Com a Reforma e a revolta iconoclasta, nos séculos XVI-XVII, no Norte da Europa forma-se uma nova concepção da imagem, não mais relacionada com uma função litúrgica, até então preponderante, mas com o seu modo de exibição espacial. Com particular inventividade, os pintores dedicam-se à exploração de novas possibilidades e limites, centradas no jogo da verdade e (ir)relevância da arte figurativa. Ao considerarem a natureza morta e o lugar do pintor, a espacialidade alegórica das Colecções e das Galerias de Amadores de Arte, mas também o limiar de janelas e portas, os limites das molduras e até o reverso do quadro – segundo uma operação que não é espontânea mas antes uma autêntica invenção -, a representação pictórica transforma-se na matéria da própria representação e o discurso metapictural cristaliza-se para instituir o quadro como meio por excelência da visualidade e da reflexão pictórica.
Neste ensaio, Victor I. Stoichita indaga assim os jogos de perspectiva, o confronto do quadro com aquilo que representa, a amplificação da representação através dos espelhos, a integração das margens e a montagem de imagens, mas também a autorrepresentação do pintor, a exibição do Gabinete do Colecionador, a representação do quadro dentro do quadro e, por fim, a inédita figura do seu reverso, deste modo assinalado a crise e a condição crítica da pintura moderna.

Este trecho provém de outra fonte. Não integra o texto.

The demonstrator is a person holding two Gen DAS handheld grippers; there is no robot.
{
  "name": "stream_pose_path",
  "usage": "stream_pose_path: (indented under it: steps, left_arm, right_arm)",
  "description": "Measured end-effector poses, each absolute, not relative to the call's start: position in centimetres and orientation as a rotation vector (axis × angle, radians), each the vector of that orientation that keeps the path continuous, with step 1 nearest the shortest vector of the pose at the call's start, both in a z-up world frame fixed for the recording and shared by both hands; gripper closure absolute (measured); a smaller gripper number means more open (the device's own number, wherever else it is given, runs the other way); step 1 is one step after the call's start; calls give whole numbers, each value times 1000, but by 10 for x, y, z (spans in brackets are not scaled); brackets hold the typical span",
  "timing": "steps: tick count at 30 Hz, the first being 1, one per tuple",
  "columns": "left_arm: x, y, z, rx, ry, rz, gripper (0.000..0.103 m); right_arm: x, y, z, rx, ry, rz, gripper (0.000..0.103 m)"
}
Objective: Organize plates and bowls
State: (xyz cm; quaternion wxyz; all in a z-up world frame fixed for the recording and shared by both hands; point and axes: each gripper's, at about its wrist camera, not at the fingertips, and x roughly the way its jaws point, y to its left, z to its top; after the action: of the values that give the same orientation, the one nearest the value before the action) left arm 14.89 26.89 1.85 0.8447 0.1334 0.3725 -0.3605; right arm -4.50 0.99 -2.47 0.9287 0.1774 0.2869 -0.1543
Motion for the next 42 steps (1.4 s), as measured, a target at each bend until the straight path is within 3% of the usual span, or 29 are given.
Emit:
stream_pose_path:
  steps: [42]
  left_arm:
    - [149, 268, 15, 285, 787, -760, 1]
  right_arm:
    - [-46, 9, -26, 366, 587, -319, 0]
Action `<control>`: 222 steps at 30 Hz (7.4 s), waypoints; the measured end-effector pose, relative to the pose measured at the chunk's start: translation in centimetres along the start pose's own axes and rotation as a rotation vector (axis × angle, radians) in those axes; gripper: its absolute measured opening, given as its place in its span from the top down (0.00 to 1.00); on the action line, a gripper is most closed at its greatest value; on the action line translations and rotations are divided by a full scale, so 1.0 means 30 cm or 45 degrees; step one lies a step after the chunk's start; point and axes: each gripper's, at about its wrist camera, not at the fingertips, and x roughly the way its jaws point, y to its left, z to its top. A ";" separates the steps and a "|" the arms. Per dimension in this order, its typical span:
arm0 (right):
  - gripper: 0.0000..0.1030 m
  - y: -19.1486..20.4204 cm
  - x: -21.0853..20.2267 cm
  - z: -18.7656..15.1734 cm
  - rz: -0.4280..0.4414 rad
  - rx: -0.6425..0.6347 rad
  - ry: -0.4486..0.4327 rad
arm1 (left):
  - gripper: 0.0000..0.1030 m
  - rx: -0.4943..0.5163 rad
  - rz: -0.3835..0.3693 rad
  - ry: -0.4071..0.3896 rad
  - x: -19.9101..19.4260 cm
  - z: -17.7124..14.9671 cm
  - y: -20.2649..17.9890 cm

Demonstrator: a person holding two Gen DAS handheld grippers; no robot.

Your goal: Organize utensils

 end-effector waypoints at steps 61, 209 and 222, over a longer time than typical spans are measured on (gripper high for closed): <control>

Compreendendo na sua análise artistas tão relevantes como Velázquez, Van Eyck, Caravaggio, Van der Weyden, Memling, Rubens, Michelangelo, Dürer, Poussin, Annibale Carracci, Picasso, Goya, Gijsbrechts, e os grandes teóricos da arte da pintura, este ensaio consagra o seu autor como um dos mais eminentes intérpretes da cultura pictórica ocidental.